Im vergangenen Jahr gab es in Deutschland keine größere Pleitewelle. Baugewerbe und Handel sind insbesondere betroffen. Experten warnen vor steigenden Risiken. Die Unternehmensinsolvenzen in Deutschland haben im vergangenen Jahr erstmals seit der weltweiten Finanzkrise wieder zugenommen. Trotz der Herausforderungen durch die Energiekrise und steigende Zinskosten blieb die befürchtete Insolvenzwelle aus. Laut Statistischem Bundesamt wurden den Amtsgerichten Fast 14.600 Fälle von Unternehmensinsolvenzen gemeldet, 4,3 Prozent mehr als im Vorjahr. Allerdings wurde mit gerade einmal 14.000 Fällen im Jahr 2021 der niedrigste Wert seit Einführung der Insolvenzordnung im Jahr 1999 registriert.

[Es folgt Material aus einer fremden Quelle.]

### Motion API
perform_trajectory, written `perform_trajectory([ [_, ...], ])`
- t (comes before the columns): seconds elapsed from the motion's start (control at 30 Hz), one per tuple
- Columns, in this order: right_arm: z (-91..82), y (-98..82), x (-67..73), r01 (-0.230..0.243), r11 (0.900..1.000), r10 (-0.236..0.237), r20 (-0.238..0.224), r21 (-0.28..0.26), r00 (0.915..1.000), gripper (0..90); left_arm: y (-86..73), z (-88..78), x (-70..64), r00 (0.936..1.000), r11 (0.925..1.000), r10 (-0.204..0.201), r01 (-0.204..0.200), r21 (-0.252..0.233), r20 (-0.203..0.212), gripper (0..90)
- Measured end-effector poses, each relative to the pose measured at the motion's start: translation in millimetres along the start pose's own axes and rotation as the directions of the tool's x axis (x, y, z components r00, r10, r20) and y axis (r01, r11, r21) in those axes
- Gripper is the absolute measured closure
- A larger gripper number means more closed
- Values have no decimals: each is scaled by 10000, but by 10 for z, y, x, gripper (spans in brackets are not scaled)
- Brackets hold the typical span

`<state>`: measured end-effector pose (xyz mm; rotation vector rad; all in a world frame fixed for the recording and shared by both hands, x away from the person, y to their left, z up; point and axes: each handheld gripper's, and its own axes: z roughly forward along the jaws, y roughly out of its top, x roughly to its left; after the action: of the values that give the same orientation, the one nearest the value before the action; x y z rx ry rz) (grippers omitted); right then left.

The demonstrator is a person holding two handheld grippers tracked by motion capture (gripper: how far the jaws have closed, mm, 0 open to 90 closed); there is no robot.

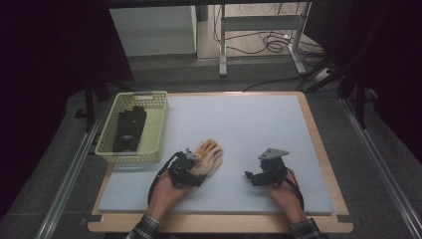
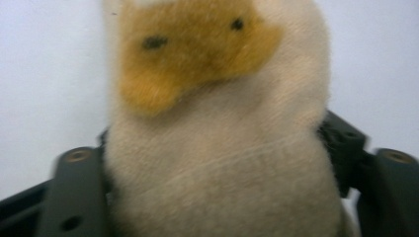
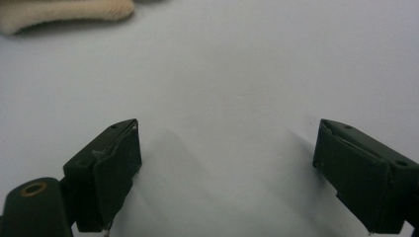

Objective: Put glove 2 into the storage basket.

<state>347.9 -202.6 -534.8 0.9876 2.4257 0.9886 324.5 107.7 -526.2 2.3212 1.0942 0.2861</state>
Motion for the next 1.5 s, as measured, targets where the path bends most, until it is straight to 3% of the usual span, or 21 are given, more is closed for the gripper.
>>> perform_trajectory([
  [0.1,0,0,1,1,10000,-1,2,3,10000,107,16,-11,28,9999,9999,82,-81,-81,98,507],
  [0.33,0,0,1,1,10000,-1,3,5,10000,108,21,-21,15,9995,9995,264,-260,-181,189,665],
  [0.4,0,0,1,-1,10000,1,4,5,10000,108,29,-31,49,9991,9996,94,-82,-288,408,677],
  [0.53,0,0,1,4,10000,-4,4,-1,10000,108,59,-64,73,9990,9994,46,-31,-346,449,684],
  [0.8,-1,-1,1,8,10000,-8,7,-1,10000,108,226,-258,141,9998,9979,113,-102,-634,171,681],
  [0.9,-1,-1,2,-5,10000,5,16,-2,10000,108,299,-326,206,9999,9971,-52,60,-758,109,681],
  [1.27,-1,-1,1,9,10000,-9,8,-4,10000,108,569,-745,507,9972,9912,-424,341,-1279,-622,678],
  [1.5,0,-1,-1,27,10000,-27,5,-10,10000,108,678,-1084,836,9845,9847,-1041,821,-1534,-1411,677],
])
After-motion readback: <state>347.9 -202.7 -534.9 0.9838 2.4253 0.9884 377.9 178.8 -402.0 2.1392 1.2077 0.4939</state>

Am stärksten betroffen sind das Baugewerbe und der Handel
Die voraussichtlichen Forderungen der Gläubiger aus den gemeldeten Firmeninsolvenzen wurden von den Landgerichten auf fast 15 Milliarden Euro geschätzt. Im Vergleich dazu lagen die Schäden im Jahr 2021 bei etwa 48 Milliarden Euro. „Dieser Rückgang der Forderungen bei gleichzeitigem Anstieg der Zahl der Unternehmensinsolvenzen ist darauf zurückzuführen, dass 2021 mehr wirtschaftlich bedeutende Unternehmen Insolvenz angemeldet haben als 2022“, so die Statistiker. Die meisten Unternehmensinsolvenzen gab es im Baugewerbe mit fast 2.700 Fällen, gefolgt vom Handel mit 2.240 Verfahren. Es gab zudem weniger Verbraucherinsolvenzen.

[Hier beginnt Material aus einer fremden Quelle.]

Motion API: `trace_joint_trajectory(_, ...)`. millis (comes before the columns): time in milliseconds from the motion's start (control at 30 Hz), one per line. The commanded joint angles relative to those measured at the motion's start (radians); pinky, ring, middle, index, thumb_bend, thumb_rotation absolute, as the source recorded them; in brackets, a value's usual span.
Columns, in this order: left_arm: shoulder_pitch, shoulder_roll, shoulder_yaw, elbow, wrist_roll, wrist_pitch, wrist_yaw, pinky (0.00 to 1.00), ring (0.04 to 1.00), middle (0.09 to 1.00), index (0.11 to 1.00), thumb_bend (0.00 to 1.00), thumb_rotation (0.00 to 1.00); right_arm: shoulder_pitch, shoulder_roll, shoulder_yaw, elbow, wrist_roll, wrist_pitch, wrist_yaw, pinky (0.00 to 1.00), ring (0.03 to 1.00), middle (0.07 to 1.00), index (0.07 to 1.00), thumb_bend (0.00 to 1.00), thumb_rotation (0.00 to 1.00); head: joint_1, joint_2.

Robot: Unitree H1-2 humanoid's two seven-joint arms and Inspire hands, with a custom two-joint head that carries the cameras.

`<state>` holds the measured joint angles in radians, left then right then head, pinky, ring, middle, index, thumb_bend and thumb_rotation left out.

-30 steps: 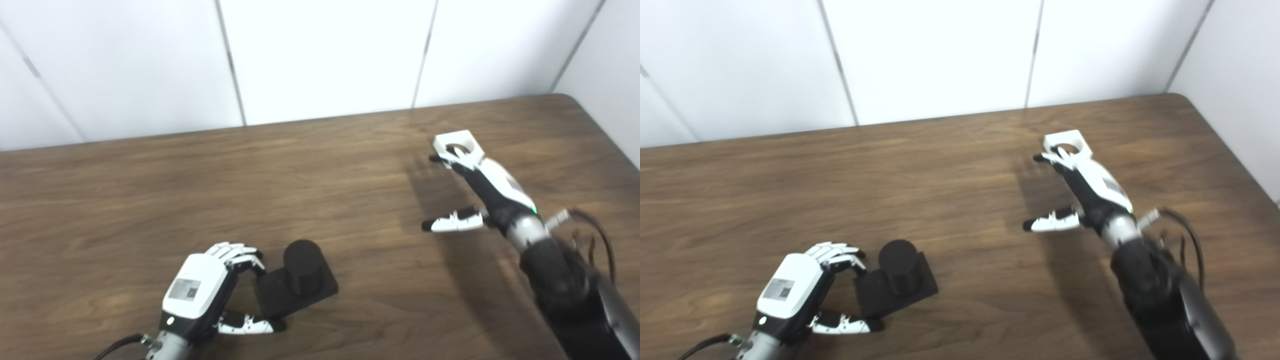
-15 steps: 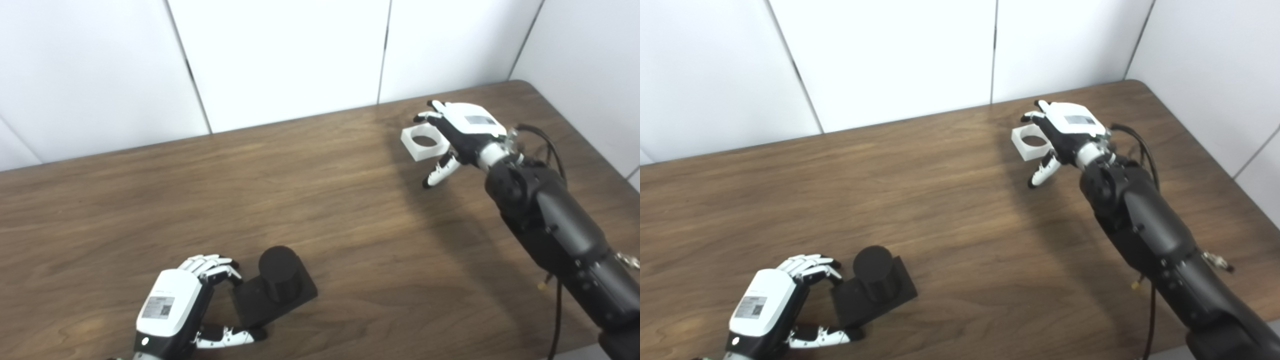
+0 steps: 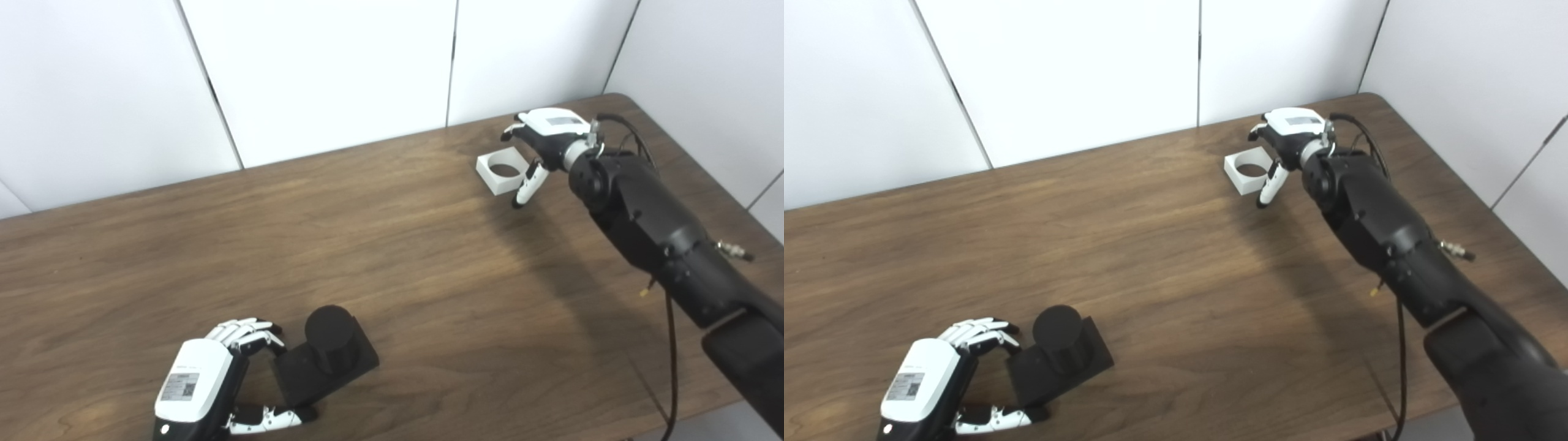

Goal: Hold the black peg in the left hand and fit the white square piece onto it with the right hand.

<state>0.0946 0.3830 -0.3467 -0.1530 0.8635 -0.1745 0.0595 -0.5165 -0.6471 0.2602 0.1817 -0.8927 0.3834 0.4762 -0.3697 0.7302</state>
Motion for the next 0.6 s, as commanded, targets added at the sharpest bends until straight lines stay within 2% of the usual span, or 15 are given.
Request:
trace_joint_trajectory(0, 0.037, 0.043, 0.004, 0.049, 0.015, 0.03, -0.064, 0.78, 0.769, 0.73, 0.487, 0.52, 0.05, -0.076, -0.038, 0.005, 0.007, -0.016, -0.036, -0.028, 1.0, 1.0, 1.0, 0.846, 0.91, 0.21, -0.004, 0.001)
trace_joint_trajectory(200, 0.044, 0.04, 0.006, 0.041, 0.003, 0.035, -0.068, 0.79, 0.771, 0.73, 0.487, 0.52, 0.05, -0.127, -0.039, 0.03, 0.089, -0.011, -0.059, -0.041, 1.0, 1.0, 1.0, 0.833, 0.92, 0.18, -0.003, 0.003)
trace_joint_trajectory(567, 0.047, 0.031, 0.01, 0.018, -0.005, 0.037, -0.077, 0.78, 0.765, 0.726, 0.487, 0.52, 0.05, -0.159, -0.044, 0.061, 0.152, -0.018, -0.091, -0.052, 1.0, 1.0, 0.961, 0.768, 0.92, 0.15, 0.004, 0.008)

Zahlungspraktiken bleiben nicht gleich
Experten erwarten mehr Firmeninsolvenzen in Deutschland aufgrund höherer Produktionskosten, steigender Personalkosten und steigender Zinsen. Der Kreditversicherer Allianz Trade erwartet für dieses Jahr einen Anstieg der Insolvenzen um 15 Prozent, gefolgt von einem weiteren Anstieg um 6 Prozent im Jahr 2024. „Das ist zwar der stärkste Anstieg seit der europäischen Schuldenkrise, aber von einem sehr niedrigen Niveau ausgehend“, wird gesagt. Das Insolvenzverfahren wird derzeit nur schrittweise normalisiert. Laut einer Studie des Versicherers haben Unternehmen im vergangenen Jahr länger auf die Begleichung ihrer Rechnungen gewartet. In Deutschland wurden Rechnungen 2022 erst nach 49 Tagen bezahlt, vier Tage später als im Vorjahr. Dies zeigt, dass die Insolvenzrisiken zunehmen.
Tarifabschlüsse und hohe Energiepreise belasten
Das bewertet das Institut für Wirtschaftsforschung Halle. Die IWH-Abteilung Strukturwandel und Produktivität und der dort ansässigen Insolvenzforschung sagte, man erwarte für die nächsten Monate höhere Insolvenzzahlen. Hohe Tarifabschlüsse und gestiegene Refinanzierungskosten belasten die Bilanzen der Unternehmen.